DATA TO PROCESS section start

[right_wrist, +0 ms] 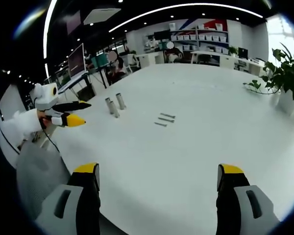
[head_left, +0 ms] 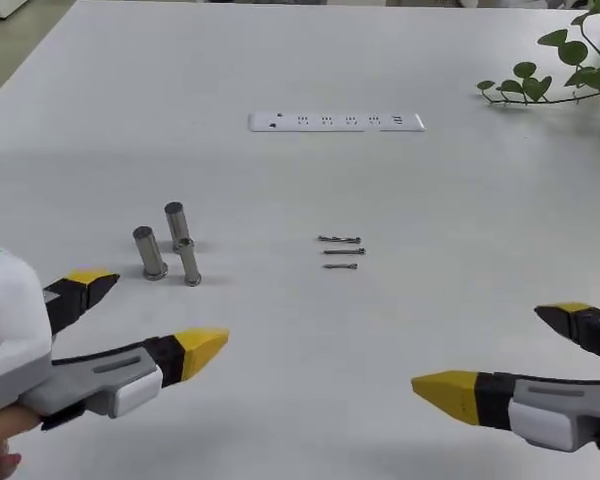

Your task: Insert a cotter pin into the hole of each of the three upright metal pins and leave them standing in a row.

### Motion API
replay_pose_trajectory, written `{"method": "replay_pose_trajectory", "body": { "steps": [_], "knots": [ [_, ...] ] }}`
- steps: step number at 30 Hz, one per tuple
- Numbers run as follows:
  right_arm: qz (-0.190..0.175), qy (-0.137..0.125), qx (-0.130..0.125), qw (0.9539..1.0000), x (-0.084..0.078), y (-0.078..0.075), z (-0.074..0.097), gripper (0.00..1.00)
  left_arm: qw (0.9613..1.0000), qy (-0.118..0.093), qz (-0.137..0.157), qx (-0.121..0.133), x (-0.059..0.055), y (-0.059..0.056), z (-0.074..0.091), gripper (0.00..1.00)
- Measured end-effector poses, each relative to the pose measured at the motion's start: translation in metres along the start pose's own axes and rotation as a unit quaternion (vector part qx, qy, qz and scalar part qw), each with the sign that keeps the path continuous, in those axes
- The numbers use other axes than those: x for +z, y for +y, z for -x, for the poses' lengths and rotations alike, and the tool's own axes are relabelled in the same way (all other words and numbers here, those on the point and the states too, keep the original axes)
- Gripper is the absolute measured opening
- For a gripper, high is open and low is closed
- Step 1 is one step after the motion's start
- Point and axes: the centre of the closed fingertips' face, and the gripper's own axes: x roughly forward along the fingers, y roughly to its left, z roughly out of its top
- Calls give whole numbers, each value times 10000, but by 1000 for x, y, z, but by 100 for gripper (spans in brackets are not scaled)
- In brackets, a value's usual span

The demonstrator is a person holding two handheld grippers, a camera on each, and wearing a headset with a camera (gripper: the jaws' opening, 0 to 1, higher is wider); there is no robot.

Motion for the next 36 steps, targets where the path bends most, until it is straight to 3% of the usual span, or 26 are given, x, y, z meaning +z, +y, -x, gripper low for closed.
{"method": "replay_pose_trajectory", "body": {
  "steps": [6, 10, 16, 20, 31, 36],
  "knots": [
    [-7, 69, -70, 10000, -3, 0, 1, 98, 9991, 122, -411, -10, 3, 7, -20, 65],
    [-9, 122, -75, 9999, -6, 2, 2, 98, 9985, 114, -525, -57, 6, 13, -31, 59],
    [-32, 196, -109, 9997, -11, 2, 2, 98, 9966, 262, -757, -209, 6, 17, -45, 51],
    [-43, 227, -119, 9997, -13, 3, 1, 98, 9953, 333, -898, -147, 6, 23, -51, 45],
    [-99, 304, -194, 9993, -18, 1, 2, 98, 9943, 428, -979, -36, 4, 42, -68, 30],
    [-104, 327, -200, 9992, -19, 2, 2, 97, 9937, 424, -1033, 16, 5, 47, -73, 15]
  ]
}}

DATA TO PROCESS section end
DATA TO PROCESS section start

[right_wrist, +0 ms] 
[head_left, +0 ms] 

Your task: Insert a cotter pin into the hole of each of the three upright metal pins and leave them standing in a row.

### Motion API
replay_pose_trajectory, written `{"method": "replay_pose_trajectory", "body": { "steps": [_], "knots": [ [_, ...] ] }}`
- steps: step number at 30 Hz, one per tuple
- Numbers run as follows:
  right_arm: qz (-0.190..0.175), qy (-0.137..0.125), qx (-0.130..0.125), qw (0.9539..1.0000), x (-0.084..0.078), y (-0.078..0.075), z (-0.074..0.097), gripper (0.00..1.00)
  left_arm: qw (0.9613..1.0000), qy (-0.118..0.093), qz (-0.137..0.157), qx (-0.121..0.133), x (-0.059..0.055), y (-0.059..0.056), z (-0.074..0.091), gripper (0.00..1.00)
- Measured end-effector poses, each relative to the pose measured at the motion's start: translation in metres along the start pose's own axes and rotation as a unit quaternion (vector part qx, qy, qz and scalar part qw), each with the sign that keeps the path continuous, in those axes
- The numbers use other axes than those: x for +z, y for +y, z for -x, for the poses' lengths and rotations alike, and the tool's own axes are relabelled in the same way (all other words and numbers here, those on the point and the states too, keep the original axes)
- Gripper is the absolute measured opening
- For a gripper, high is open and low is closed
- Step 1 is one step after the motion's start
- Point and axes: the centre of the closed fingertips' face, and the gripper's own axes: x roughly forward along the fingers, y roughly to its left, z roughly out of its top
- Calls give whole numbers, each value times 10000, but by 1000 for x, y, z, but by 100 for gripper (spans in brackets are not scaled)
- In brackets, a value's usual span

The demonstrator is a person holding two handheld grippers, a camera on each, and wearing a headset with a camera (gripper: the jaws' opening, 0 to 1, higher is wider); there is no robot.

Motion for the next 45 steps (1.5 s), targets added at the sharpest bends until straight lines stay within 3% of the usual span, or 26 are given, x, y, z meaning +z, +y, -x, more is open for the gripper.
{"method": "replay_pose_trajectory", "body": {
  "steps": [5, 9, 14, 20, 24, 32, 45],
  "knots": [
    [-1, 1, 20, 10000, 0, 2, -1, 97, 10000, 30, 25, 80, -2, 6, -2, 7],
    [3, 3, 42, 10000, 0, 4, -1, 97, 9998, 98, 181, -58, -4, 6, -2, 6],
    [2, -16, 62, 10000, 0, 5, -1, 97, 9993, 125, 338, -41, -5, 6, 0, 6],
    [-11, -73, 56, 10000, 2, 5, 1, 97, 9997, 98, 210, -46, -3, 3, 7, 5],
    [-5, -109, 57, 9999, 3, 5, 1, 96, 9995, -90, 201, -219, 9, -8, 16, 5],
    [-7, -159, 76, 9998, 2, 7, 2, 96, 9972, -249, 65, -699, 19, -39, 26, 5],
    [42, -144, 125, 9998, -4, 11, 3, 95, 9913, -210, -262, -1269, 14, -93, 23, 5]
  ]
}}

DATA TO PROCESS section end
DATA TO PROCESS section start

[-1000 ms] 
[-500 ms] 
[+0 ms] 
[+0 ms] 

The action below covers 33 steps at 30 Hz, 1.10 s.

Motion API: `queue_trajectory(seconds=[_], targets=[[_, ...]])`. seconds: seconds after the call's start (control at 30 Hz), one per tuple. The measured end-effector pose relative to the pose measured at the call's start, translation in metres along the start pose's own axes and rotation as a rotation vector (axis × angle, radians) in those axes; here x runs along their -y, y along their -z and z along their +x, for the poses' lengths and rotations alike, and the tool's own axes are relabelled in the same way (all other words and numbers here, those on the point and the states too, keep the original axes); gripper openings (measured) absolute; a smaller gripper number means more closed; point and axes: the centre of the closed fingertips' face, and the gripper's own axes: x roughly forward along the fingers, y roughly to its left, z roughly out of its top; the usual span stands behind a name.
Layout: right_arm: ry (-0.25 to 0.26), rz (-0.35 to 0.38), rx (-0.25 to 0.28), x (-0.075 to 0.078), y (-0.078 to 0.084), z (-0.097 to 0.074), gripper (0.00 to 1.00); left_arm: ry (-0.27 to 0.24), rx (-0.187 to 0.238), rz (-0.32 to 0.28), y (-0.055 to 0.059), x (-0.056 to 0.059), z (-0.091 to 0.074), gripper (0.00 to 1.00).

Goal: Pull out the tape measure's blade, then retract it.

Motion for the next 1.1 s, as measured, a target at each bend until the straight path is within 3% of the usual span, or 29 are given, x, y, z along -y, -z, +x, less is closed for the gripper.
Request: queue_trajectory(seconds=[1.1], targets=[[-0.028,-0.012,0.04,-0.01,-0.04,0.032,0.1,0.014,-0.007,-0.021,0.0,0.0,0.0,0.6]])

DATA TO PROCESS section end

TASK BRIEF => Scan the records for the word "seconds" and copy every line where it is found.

YOUR SOLUTION =>
Motion API: `queue_trajectory(seconds=[_], targets=[[_, ...]])`. seconds: seconds after the call's start (control at 30 Hz), one per tuple. The measured end-effector pose relative to the pose measured at the call's start, translation in metres along the start pose's own axes and rotation as a rotation vector (axis × angle, radians) in those axes; here x runs along their -y, y along their -z and z along their +x, for the poses' lengths and rotations alike, and the tool's own axes are relabelled in the same way (all other words and numbers here, those on the point and the states too, keep the original axes); gripper openings (measured) absolute; a smaller gripper number means more closed; point and axes: the centre of the closed fingertips' face, and the gripper's own axes: x roughly forward along the fingers, y roughly to its left, z roughly out of its top; the usual span stands behind a name.
Request: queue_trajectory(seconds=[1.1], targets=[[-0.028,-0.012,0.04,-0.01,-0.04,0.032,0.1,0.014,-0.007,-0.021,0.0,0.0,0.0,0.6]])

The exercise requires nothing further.